Adam, Eve and human population genetics, Part 13: addressing critics - Poythress, population genomics, and locating the historical Adam (continued) | The BioLogos Forum

Note: In this series, we explore the genetic evidence that indicates humans became a separate species as a substantial population, rather than descending uniquely from an ancestral pair.

In the last few posts in this series, we’ve explored Vern Poythress’s arguments in his short book Did Adam Exist? – specifically, his arguments against human – chimpanzee common ancestry. While we now turn to his arguments against the conclusion of human population genetics that our species does not descend uniquely from an ancestral pair, it’s worth noting, in passing, that Poythress’s arguments do not even attempt to refute the most obvious and straightforward evidence for common ancestry. For example, we see mutations in genes that form nested hierarchies in the human, chimpanzee, gorilla, and orangutan genomes. By far and away the simplest reason for this pattern is common ancestry, and as it turns out it’s the exact same pattern of common ancestry predicted by DNA sequence identity between these primates. We also see the remains of a gene in the human genome devoted to large-scale egg yolk production – something placental mammals such as humans simply do not need. If Poythress is to build a convincing case against human common ancestry with primates, these and other similar lines of evidence are the issues to tackle. As it stands, he has not even attempted to address them.
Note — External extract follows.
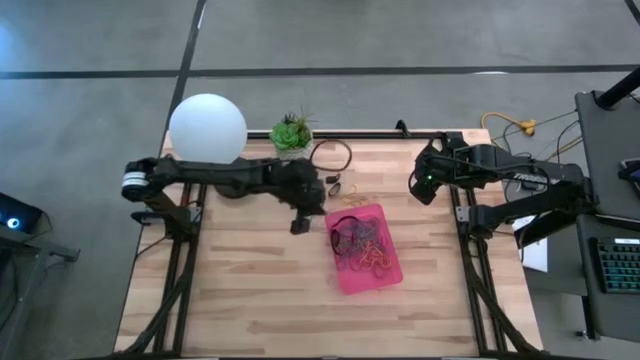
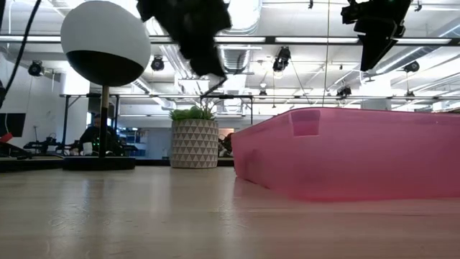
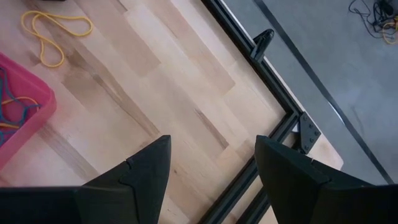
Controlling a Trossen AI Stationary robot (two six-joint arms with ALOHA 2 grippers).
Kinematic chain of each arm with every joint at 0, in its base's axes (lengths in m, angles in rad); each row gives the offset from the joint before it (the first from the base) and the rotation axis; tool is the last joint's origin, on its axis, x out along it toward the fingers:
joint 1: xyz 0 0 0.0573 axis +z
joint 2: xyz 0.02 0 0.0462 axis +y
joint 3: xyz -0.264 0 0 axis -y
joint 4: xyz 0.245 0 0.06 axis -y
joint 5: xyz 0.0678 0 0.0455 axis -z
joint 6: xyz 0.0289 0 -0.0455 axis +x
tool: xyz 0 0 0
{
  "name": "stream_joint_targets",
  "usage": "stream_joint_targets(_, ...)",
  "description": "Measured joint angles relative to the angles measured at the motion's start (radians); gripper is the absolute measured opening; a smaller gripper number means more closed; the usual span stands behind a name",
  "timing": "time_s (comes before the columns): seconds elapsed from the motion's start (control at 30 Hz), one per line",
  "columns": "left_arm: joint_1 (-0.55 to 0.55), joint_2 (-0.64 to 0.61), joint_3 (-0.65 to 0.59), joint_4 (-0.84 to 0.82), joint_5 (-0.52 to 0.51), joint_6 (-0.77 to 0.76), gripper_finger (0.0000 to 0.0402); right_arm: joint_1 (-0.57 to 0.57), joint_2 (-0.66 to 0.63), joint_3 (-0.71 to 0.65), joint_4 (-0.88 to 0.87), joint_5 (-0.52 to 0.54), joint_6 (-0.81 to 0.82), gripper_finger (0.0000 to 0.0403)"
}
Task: Pick and place rubber bands into bin
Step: Put the blue rubber band into the red bin, then put the top black rubber band into the red bin
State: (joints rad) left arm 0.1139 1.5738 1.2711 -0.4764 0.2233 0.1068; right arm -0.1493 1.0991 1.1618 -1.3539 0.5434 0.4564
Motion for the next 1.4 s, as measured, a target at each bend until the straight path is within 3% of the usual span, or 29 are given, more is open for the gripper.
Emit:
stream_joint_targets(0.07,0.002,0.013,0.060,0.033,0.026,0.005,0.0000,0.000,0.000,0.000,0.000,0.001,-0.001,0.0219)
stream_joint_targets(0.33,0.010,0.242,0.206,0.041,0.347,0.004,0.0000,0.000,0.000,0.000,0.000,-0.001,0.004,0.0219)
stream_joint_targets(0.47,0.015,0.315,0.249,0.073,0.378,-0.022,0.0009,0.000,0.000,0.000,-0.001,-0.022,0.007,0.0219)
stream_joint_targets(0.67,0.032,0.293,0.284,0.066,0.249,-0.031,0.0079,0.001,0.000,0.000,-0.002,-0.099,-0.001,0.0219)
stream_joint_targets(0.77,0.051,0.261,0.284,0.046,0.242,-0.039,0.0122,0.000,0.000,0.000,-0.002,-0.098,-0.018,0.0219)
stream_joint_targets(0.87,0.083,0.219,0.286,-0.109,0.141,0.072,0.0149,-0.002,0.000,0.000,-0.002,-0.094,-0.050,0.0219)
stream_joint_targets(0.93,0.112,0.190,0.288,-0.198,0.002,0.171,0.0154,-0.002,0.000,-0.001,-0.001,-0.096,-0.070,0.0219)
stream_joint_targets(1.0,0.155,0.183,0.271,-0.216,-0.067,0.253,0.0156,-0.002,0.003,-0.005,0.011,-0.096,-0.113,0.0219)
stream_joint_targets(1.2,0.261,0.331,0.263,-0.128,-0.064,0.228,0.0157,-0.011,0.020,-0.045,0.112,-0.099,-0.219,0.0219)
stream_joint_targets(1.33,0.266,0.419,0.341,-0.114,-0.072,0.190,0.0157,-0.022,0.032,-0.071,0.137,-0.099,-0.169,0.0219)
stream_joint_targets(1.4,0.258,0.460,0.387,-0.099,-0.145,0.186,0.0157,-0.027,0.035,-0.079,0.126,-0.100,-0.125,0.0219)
Having dealt with common ancestry to his satisfaction, Poythress then shifts to discussing human population genetics. As I see it, the three main arguments Poythress puts forward in this area are as follows:

  1. Population genomics methods report only long-term average population sizes. These methods could not detect a bottleneck to two individuals, even if one existed, since they report only long-term averages.
  2. Population genomics methods report sizes for more recent human populations, and do not address more distant history. As such, Adam and Eve may have lived further back in time than these analyses measure. This view is consistent with Scripture since the biblical genealogies may have gaps.
  3. The findings of population genomics are based on uniformitarian assumptions that may not in fact be true if allowance is made for miracles.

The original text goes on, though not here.